There is a belief commonly alluded to, suggested, or outright espoused that the current primary race is a race for “the soul of the Democratic Party,” that we are talking about a duality between the light and the darkness, the spiritual and the material, the good and the evil.
One candidate offers us the only true path to economic and social prosperity, cares about us as all creation’s creatures, and wishes to form a more perfect union free from tyranny. The other candidate is a mendacious opportunist who cares for nothing but the lining of friends’ pockets and the personal collection of power above all else, who will, in fact, send the country down the river by handing the keys to the Republicans at the first opportunity.
This is of course bullshit. But in siding with the conventional wisdom that we no longer have loyal opposition, but only enemies, we breed this kind of Manichean thinking.
Manichean: from the early Christian heresy that there were two equal but opposite forces of good and evil controlling the world. Often this term is used to describe false binaries.
Let us get this straight. Bernie is not the wild haired Jewish hippy to lead us to salvation, and Hillary is not the serpent in the grass tempting us with the fruit of incrementalism. They are both qualified public servants and politicians who have between them eighty plus years of making this country better for the rest of us. Does Hillary have a Wall Street problem? Maybe, but not in any quid pro quo, here let me deregulate that for you way that the Berners believe. Does Bernie have an NRA problem? Maybe, but I doubt he’s going to waffle on common sense regulation should that come up. Does Hillary have an honesty problem? Maybe, but changing positions to fit new facts does not a flip flop make. Does Bernie have a sexism problem? Maybe, but it’s difficult to look past your own privilege when you’ve never had to before. Are they both trying their best despite decades of baggage, some earned, some heaped upon them? Definitely.

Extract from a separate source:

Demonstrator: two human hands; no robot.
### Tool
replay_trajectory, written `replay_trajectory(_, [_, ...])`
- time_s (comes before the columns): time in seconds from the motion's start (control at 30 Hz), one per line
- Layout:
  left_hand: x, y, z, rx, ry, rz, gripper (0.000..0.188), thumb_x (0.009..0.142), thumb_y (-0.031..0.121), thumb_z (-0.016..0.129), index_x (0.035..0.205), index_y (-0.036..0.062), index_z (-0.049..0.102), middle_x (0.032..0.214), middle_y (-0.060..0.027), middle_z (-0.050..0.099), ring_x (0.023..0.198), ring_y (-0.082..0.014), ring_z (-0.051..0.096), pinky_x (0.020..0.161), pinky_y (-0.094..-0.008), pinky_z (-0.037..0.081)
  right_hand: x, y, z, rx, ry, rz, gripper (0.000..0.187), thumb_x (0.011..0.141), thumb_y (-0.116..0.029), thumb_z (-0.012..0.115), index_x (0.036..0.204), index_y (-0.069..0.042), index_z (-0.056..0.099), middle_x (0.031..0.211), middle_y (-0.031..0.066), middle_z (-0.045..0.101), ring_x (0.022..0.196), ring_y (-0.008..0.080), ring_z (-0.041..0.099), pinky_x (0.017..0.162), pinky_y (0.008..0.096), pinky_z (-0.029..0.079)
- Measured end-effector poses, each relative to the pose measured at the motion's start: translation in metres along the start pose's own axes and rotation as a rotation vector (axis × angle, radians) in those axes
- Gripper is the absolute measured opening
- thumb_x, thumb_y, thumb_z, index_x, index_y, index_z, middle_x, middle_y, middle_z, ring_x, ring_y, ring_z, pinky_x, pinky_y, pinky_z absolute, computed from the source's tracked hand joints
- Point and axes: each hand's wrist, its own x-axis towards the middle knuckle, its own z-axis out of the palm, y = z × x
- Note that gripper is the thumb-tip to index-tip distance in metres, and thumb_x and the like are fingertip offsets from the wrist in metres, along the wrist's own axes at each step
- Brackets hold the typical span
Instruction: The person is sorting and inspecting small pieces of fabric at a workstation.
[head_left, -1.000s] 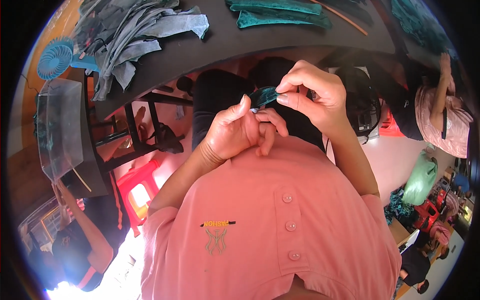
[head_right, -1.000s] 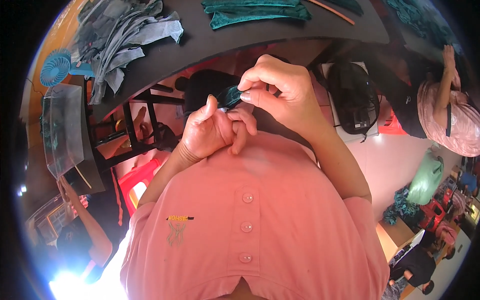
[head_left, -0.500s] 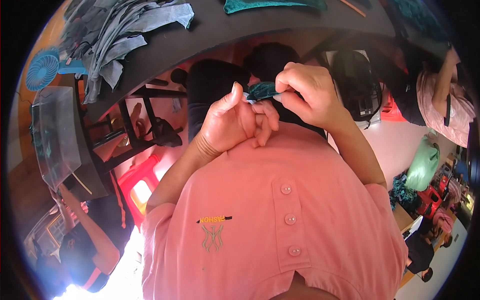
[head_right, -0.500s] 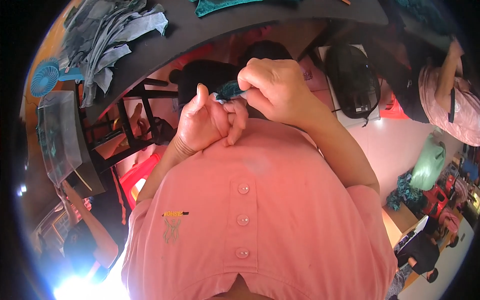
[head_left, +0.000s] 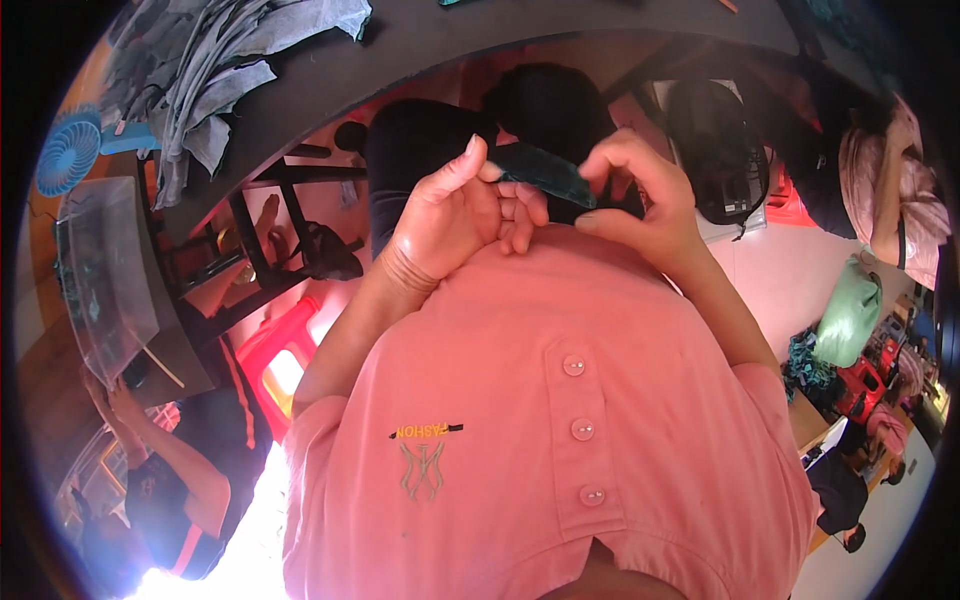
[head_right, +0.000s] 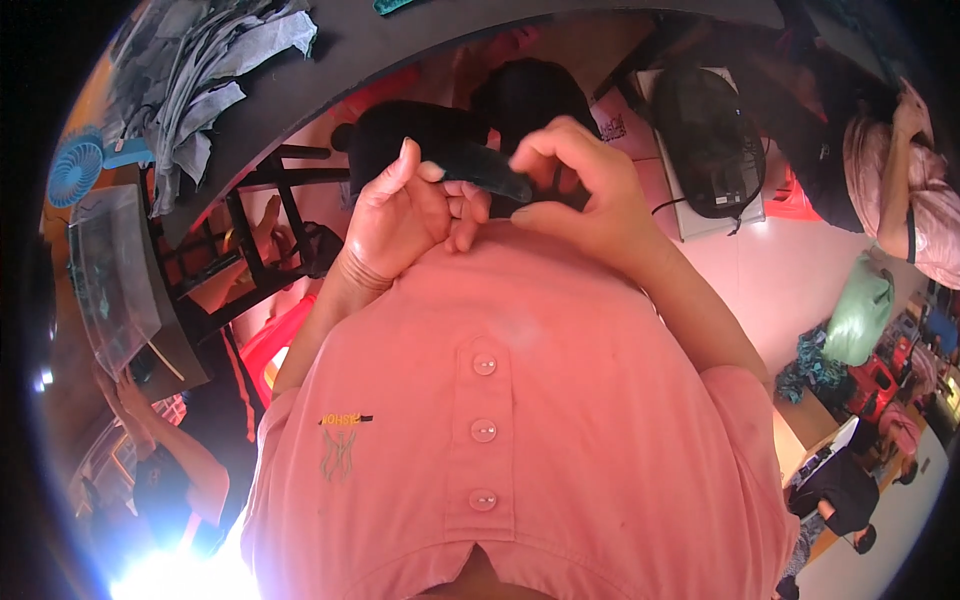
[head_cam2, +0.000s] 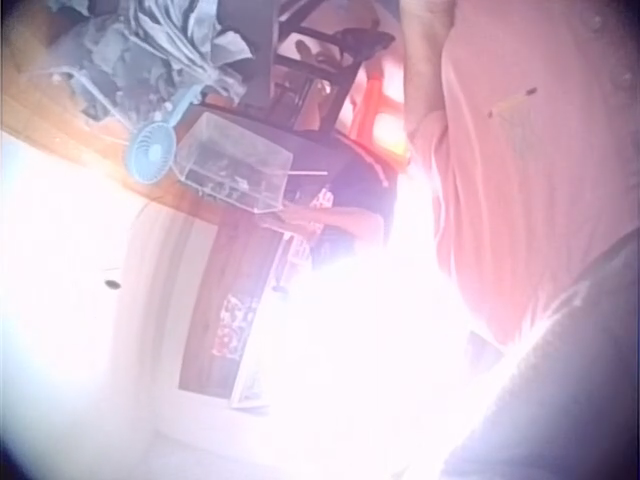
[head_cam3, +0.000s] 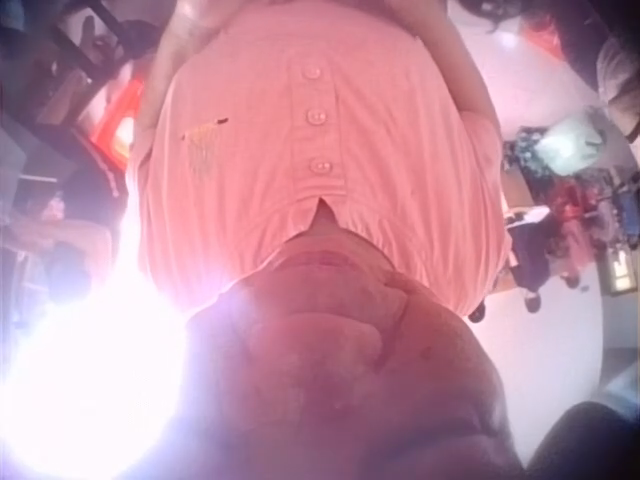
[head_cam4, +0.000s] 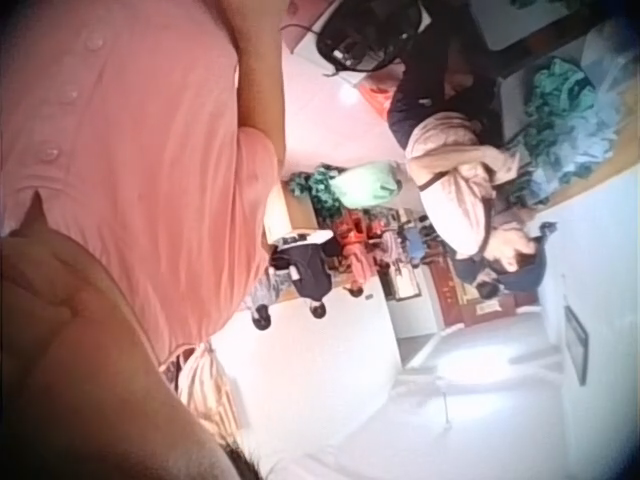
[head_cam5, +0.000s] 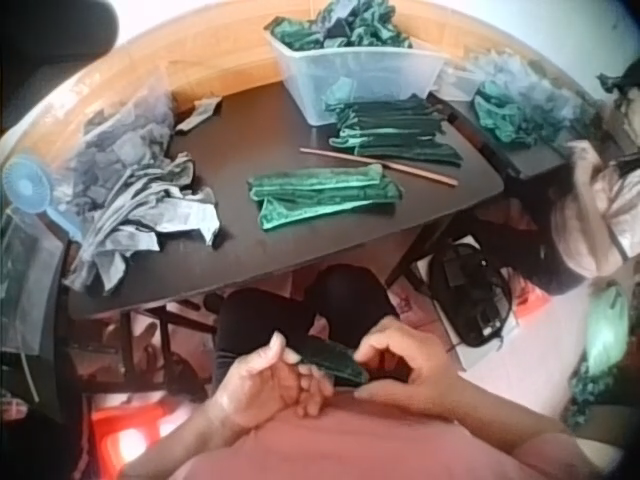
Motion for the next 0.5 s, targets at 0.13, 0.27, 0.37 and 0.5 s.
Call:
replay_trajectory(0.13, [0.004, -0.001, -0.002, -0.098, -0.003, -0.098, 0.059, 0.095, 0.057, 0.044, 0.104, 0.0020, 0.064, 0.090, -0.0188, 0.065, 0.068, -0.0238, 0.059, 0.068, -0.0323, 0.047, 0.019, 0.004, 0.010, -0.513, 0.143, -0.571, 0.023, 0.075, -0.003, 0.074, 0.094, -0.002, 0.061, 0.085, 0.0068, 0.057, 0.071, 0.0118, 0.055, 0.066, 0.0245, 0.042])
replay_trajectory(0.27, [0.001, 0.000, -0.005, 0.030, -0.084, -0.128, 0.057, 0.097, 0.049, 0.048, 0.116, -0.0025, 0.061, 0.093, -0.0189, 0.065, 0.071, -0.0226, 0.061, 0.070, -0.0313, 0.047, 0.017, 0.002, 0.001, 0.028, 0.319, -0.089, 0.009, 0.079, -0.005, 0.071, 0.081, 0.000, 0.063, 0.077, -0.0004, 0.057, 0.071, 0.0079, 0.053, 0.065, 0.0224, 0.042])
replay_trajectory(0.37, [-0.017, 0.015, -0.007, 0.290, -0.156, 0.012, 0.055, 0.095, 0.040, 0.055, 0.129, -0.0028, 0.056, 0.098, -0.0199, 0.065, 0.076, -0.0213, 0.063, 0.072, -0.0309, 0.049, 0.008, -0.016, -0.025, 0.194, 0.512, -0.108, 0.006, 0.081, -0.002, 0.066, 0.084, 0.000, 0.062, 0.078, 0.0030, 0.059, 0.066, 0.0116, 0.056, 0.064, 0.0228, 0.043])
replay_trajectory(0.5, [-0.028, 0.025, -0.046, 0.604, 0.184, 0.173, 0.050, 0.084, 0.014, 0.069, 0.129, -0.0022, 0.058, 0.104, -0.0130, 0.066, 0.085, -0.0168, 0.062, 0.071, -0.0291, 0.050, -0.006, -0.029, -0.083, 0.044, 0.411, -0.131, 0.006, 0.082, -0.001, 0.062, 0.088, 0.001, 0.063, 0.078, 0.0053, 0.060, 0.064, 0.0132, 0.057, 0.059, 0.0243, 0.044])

By all means let’s discuss the policies they espouse, the details, the plans, the differences in scope and probable effectiveness. Let’s discuss the sexism when it comes out (and yes, there is sexism, and yes #notallberners, and yes Albright was problematic in her use of her famous catch phrase, but that doesn’t make her a monster) and discuss when sexism is a reach (no, voting for Hillary just because she is a woman is not sexism). Let us discuss.
Let us stop with the rending of clothes, the gnashing of teeth, the flying of spittle, and the popping of eyes. When we close ourselves off to the discussion of policy, all we are doing is reenacting King Lear’s yelling into the storm. When we see one candidate as good and one as evil, we’ve not only made up our minds, but we’ve closed them off to the criticisms of our candidates.
I’m a Hillary supporter. I’m a proud, enthusiastic, and ardent supporter of her policies. I wish she’d go further economically, but I really love what she has to say socially. I love that she focuses on listening to marginalized communities. That she’s not interested in telling them what to do or how she’s going to swoop in and save them. She’s interested in hearing them tell her what they need. I don’t see that with Bernie. But that doesn’t mean I think Bernie is a bad man or a bad leader or even a bad politician. I just disagree with his position. I don’t think intersectionality works the way he thinks it does. I think economics are simply one node in the web of oppression, but that’s a topic for another diary.
In the end, this is a Democratic, big D, website. I’m all for electing Democrats. To paraphrase Obi Wan Kenobi, only the Republicans deal in absolutes. We deal in nuance. We know the world exists in gradations. Let’s not forget that as we move forward. That’s what progressives do. We move forward.